**What you have to do**
Lines with "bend" in them are to be located in the listing below and copied.

**Data**
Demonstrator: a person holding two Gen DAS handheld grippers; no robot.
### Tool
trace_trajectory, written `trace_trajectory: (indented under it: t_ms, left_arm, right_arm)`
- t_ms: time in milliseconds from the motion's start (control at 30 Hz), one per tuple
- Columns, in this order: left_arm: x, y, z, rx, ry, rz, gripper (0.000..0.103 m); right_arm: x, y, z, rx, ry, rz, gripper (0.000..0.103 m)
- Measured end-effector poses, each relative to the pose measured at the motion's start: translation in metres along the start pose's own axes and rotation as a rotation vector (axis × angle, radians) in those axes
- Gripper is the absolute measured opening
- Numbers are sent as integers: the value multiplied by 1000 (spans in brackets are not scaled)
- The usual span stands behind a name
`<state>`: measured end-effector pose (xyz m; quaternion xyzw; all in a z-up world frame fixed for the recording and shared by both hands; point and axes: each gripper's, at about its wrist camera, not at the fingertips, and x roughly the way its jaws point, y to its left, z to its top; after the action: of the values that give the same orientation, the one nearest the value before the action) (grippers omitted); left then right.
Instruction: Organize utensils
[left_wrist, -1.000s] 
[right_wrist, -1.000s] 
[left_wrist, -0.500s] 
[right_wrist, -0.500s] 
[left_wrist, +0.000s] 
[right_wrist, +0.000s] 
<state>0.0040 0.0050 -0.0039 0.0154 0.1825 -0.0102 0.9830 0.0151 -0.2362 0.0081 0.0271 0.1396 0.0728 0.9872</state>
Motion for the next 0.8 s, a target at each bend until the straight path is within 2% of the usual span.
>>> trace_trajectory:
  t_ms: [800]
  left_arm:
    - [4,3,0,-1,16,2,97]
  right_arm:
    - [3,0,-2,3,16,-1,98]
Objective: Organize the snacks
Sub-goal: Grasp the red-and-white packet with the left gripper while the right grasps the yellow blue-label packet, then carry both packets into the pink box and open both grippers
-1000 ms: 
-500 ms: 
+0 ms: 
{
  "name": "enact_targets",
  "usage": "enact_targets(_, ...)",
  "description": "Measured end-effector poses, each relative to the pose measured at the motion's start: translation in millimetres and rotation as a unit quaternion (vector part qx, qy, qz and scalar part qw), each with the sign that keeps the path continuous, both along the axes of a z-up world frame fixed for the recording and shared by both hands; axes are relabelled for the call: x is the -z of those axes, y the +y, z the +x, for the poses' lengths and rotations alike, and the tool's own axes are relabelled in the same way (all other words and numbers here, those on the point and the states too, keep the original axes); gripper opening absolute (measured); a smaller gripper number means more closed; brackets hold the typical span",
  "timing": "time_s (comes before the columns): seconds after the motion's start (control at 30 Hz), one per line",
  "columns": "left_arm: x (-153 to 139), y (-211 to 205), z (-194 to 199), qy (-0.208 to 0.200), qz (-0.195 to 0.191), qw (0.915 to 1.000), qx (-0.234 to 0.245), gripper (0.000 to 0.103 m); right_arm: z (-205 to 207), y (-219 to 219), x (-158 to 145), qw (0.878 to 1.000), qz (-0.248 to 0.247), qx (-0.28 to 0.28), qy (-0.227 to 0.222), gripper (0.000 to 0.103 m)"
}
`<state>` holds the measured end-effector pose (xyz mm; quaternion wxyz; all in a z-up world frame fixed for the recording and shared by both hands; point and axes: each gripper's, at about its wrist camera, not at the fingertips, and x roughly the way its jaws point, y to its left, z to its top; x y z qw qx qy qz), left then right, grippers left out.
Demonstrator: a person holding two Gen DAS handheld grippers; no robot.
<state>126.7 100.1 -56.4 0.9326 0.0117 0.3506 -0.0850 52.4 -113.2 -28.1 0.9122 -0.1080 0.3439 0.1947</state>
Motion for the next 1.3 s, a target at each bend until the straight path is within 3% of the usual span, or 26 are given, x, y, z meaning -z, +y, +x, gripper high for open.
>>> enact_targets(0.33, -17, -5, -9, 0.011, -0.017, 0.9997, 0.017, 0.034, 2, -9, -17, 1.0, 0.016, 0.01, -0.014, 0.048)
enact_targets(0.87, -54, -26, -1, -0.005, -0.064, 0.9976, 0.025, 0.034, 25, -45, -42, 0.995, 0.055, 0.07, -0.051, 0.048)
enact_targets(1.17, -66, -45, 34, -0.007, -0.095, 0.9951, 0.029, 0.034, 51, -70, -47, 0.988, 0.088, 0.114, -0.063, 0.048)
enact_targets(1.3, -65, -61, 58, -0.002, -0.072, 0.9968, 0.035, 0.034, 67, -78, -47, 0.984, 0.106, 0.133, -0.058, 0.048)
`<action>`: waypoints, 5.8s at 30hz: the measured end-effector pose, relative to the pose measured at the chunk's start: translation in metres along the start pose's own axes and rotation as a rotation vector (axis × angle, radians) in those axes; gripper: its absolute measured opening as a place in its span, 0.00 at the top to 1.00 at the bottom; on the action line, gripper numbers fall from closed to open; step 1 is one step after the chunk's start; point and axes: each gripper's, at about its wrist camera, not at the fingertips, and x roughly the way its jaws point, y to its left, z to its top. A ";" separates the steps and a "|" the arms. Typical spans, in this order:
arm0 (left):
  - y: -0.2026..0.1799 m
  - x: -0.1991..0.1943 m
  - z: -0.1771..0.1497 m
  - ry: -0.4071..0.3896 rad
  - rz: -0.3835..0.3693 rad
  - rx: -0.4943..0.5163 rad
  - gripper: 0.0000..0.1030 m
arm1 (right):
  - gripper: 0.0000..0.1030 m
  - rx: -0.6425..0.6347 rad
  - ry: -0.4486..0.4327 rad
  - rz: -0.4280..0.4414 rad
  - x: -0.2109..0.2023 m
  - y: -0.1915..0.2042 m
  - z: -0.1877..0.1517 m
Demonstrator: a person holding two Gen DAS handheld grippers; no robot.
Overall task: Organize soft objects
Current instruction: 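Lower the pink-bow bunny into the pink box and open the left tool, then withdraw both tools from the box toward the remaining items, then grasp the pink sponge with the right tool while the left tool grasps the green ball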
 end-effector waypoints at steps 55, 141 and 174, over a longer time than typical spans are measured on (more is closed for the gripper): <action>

**Solution**
Motion for the next 0.8 s, a target at each bend until the straight path is within 2% of the usual span.
Motion for the next 1.3 s, a target at each bend until the straight path is within 3% of the usual span, or 26 are given, x, y, z meaning -z, +y, +x, gripper high for open.

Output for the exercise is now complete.